#### Required work:
Repeat the lines of the data exactly, from the first one through the one that contains "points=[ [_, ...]".

*** Begin section ***

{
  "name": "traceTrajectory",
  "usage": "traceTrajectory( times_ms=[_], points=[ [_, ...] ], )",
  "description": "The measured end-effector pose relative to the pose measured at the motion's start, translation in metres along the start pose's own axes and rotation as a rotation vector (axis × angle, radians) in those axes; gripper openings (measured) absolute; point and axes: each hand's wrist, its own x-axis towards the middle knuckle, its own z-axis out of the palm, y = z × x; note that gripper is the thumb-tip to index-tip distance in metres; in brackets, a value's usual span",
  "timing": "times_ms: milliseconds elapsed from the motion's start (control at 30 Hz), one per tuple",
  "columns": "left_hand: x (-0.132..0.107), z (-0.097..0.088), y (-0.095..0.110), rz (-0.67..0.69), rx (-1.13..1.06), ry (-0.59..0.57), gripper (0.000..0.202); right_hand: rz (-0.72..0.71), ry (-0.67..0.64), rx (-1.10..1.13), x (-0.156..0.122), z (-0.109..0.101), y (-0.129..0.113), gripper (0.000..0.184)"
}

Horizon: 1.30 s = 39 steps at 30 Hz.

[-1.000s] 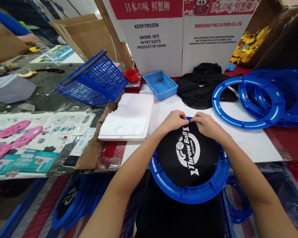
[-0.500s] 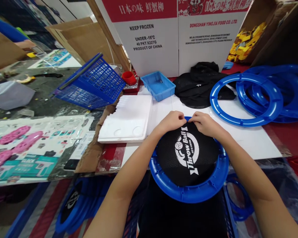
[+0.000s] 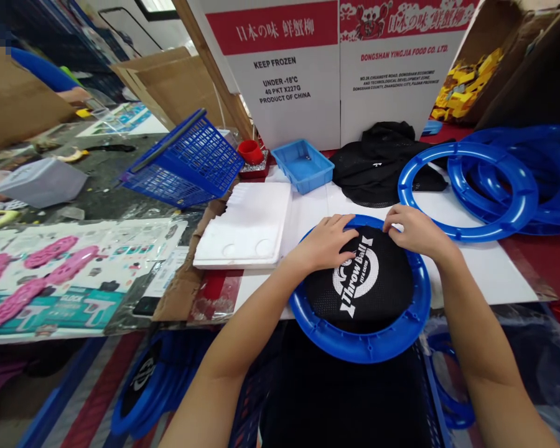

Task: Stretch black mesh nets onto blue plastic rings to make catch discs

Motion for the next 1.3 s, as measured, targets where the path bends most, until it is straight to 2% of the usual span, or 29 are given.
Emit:
traceTrajectory(
  times_ms=[100,167,267,400,533,600,733,833,933,1067,1200,1300],
  points=[
    [0.000,0.006,0.003,-0.054,0.018,-0.017,0.063,-0.131,0.040,0.021,0.002,0.005,-0.009,0.023],
    [-0.001,0.007,-0.001,-0.093,-0.034,-0.058,0.071,-0.203,-0.014,0.041,0.003,0.017,-0.014,0.022],
    [-0.002,0.005,-0.012,-0.113,-0.167,-0.135,0.058,-0.210,-0.134,0.051,0.003,0.033,-0.013,0.032],
    [-0.003,-0.009,-0.032,-0.161,-0.353,-0.202,0.034,-0.156,-0.183,0.108,0.003,0.035,-0.007,0.020],
    [-0.006,-0.021,-0.052,-0.159,-0.523,-0.116,0.020,-0.097,-0.158,0.195,0.007,0.023,-0.006,0.009],
    [-0.005,-0.022,-0.058,-0.185,-0.597,-0.057,0.019,-0.051,-0.116,0.245,0.010,0.020,-0.005,0.011],
    [-0.001,-0.013,-0.061,-0.304,-0.641,0.066,0.016,0.026,-0.055,0.364,0.013,0.023,-0.001,0.017],
    [0.003,-0.005,-0.060,-0.331,-0.644,0.123,0.014,0.055,-0.060,0.409,0.016,0.026,0.006,0.021],
    [0.004,-0.003,-0.061,-0.328,-0.643,0.125,0.014,0.095,-0.087,0.455,0.017,0.028,0.012,0.026],
    [0.000,-0.009,-0.062,-0.322,-0.610,0.065,0.016,0.144,-0.141,0.537,0.019,0.025,0.016,0.032],
    [-0.003,-0.014,-0.063,-0.346,-0.574,0.040,0.015,0.163,-0.182,0.505,0.020,0.022,0.015,0.033],
    [-0.002,-0.015,-0.066,-0.325,-0.542,0.026,0.015,0.167,-0.167,0.472,0.020,0.023,0.013,0.031]
  ],
)
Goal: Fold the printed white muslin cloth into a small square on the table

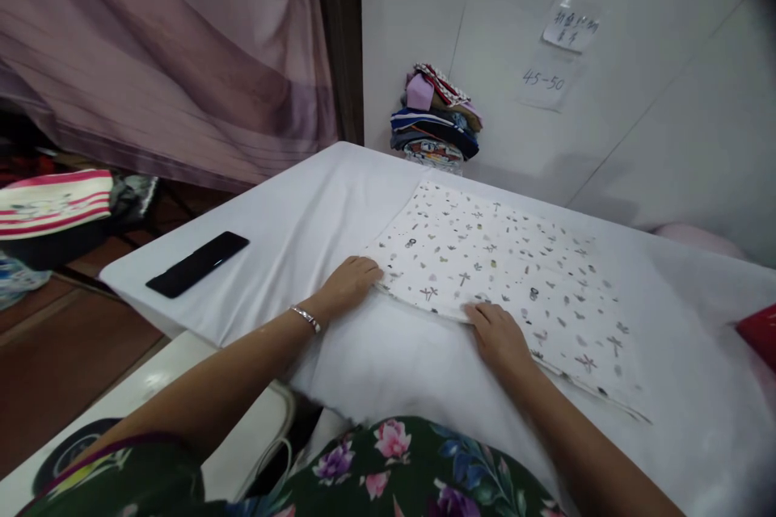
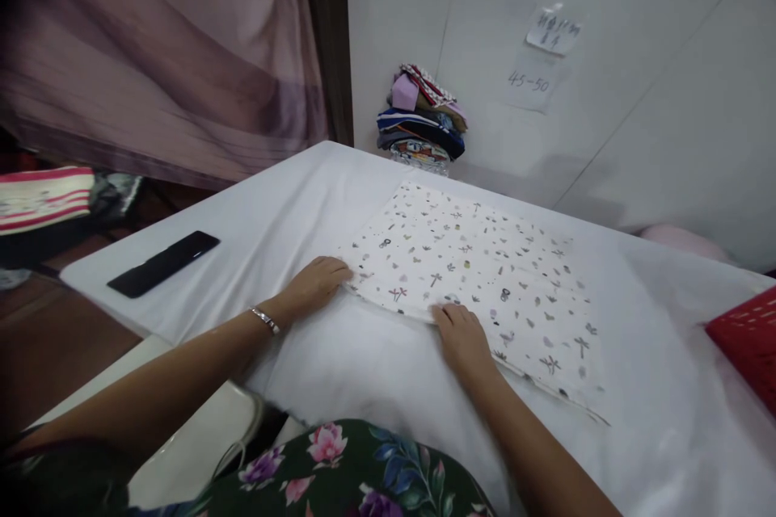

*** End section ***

#### Answer section:
{
  "name": "traceTrajectory",
  "usage": "traceTrajectory( times_ms=[_], points=[ [_, ...] ], )",

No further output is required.